- [Problem statement] Within the entries below, find each line containing the word "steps" and copy it.

- [Records from a collection]
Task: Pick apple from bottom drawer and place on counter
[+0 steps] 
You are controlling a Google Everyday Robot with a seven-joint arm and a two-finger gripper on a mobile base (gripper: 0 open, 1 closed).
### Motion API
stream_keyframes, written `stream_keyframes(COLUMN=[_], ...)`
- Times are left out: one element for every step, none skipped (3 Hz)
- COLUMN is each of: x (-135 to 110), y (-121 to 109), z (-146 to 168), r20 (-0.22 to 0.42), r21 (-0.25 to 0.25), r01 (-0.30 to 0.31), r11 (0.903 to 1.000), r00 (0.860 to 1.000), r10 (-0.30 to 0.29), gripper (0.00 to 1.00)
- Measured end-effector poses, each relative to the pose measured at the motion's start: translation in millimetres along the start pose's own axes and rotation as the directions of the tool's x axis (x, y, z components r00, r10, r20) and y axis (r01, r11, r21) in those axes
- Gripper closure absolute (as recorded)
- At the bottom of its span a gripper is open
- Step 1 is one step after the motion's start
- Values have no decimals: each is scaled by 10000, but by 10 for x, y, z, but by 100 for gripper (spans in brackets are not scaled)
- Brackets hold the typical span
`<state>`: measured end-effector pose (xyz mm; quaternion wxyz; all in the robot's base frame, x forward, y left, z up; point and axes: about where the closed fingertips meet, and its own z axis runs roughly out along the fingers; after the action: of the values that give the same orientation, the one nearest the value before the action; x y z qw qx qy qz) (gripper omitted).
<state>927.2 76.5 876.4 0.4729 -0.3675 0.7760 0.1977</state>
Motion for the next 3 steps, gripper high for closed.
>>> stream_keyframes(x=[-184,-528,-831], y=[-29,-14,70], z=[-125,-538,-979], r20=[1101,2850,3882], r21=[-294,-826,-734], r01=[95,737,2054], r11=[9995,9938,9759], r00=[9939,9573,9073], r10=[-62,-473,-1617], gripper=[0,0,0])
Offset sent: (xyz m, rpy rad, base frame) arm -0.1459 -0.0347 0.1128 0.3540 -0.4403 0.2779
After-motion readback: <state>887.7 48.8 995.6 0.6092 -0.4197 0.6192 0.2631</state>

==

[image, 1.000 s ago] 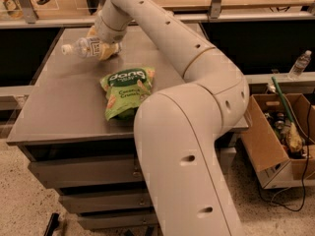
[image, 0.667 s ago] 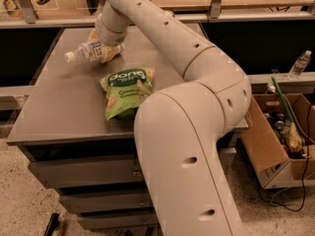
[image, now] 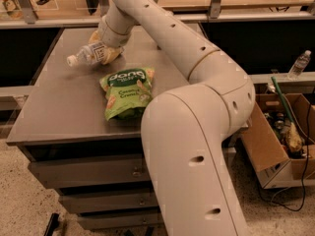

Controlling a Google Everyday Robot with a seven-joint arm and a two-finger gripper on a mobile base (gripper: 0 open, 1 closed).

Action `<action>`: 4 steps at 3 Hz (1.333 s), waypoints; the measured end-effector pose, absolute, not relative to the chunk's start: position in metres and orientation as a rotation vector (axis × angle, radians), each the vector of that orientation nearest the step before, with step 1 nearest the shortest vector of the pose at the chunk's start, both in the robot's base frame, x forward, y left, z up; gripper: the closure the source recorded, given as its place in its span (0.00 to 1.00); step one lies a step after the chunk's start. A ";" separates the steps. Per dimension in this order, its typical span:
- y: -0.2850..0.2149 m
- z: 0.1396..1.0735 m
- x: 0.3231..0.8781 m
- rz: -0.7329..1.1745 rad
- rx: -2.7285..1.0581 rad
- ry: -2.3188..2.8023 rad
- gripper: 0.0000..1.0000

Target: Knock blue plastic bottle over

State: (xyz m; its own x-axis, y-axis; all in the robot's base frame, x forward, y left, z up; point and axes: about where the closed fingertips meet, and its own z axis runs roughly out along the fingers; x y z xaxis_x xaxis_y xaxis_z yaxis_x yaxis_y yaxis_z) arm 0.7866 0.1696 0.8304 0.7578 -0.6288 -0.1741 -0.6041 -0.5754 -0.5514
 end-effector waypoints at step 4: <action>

- [Result of the task]
[+0 steps] 
Motion for the next 3 steps, gripper high for closed.
Action `<action>`: 4 steps at 3 Hz (1.333 s), waypoints; the measured end-effector pose, absolute, not relative to the chunk's start: position in metres and orientation as a rotation vector (axis × angle, radians), each the vector of that orientation nearest the step before, with step 1 nearest the shortest vector of the pose at the chunk's start, both in the robot's base frame, x forward, y left, z up; gripper: the closure the source recorded, given as its place in its span (0.00 to 1.00); step one lies a step after the chunk's start. A ";" separates the steps. Per dimension in this order, its typical span:

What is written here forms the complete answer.